Return only the lines of the data below from the line with "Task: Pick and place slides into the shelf" up to and including the line with "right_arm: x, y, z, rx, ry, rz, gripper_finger", exactly as written, with the pictures omitted.

-- Material shown follows --

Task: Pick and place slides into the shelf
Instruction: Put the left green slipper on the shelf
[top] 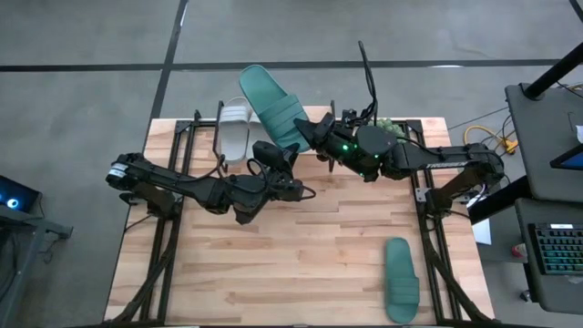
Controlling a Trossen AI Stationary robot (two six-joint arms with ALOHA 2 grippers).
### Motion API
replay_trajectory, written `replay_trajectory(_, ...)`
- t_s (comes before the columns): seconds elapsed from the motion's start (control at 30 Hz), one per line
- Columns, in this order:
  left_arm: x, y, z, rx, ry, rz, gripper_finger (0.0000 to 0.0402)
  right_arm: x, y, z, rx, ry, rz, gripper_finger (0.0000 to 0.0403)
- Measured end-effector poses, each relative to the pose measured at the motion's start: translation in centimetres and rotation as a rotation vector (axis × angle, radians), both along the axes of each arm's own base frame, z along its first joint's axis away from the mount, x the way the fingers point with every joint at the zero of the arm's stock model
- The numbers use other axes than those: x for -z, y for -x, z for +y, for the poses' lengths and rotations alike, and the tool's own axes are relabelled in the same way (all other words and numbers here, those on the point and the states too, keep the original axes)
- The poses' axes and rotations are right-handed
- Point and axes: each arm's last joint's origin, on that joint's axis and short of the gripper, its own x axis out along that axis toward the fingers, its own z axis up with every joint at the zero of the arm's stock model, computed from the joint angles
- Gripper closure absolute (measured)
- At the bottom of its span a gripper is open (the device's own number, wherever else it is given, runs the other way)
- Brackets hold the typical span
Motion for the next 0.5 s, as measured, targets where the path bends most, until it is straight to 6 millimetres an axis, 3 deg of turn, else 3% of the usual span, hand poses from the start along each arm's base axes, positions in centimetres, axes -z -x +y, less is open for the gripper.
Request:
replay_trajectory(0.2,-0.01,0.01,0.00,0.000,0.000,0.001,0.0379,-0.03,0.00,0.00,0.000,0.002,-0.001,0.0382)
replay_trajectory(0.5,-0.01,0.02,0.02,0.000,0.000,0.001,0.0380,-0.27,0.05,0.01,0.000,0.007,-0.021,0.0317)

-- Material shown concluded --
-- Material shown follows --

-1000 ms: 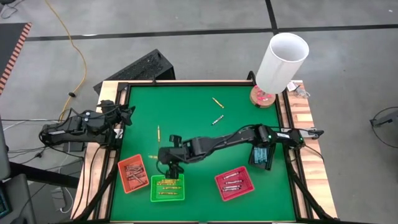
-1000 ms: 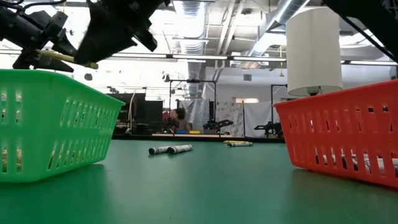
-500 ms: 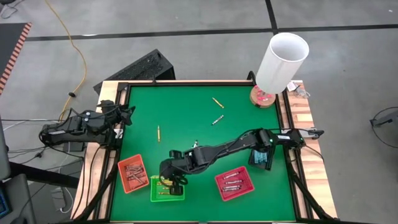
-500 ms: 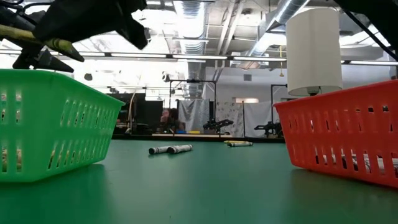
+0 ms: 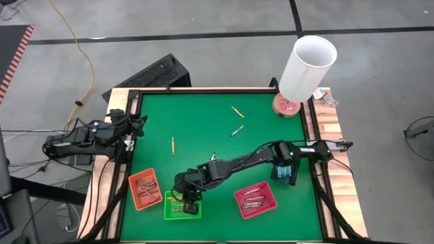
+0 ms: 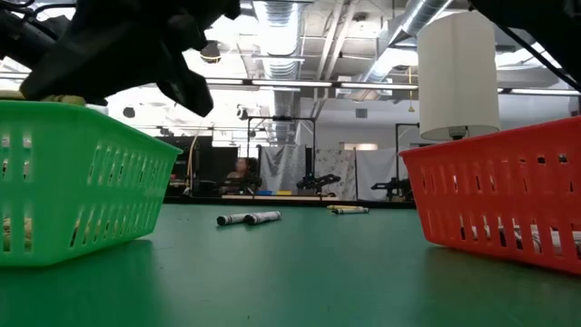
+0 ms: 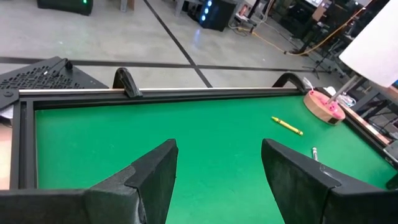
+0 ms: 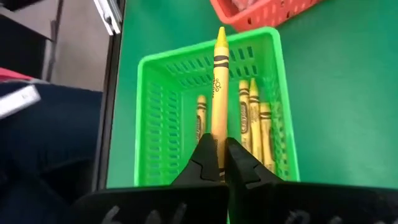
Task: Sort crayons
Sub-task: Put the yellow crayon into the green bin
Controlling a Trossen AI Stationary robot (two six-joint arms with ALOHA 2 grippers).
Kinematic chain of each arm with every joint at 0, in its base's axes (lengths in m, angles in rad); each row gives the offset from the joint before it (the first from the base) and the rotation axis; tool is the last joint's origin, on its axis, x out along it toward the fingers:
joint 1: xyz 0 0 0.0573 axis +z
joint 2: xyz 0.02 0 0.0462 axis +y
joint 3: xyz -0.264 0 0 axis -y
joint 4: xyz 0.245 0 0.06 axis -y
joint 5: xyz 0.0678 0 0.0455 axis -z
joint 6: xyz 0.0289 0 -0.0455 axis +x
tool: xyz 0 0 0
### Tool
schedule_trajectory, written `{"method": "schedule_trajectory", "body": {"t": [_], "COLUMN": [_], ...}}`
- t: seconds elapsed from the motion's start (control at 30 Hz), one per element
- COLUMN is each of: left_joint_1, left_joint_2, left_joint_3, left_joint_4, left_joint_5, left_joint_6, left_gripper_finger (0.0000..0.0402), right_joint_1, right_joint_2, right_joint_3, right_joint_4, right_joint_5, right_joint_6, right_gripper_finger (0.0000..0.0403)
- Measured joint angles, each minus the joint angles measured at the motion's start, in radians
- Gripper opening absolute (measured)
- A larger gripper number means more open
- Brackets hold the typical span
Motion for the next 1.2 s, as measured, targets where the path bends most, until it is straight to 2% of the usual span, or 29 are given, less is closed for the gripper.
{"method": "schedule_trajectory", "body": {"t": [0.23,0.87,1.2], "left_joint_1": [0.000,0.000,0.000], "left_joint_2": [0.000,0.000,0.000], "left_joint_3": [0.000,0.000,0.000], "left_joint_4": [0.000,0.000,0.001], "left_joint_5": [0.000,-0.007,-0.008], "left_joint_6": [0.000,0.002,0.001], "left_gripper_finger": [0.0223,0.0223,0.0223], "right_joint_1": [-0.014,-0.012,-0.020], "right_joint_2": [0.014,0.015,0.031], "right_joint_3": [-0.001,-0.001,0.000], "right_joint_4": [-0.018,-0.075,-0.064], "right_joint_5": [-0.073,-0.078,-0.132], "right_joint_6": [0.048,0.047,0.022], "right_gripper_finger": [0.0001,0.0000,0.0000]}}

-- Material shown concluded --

| Task solution |
Task: Pick and place slides into the shelf
Instruction: Put the left green slipper on the shelf
[top] 
Controlling a Trossen AI Stationary robot (two six-joint arms with ALOHA 2 grippers).
### Motion API
replay_trajectory, written `replay_trajectory(_, ...)`
- t_s (comes before the columns): seconds elapsed from the motion's start (control at 30 Hz), one per line
- Columns, in this order:
  left_arm: x, y, z, rx, ry, rz, gripper_finger (0.0000 to 0.0402)
  right_arm: x, y, z, rx, ry, rz, gripper_finger (0.0000 to 0.0403)

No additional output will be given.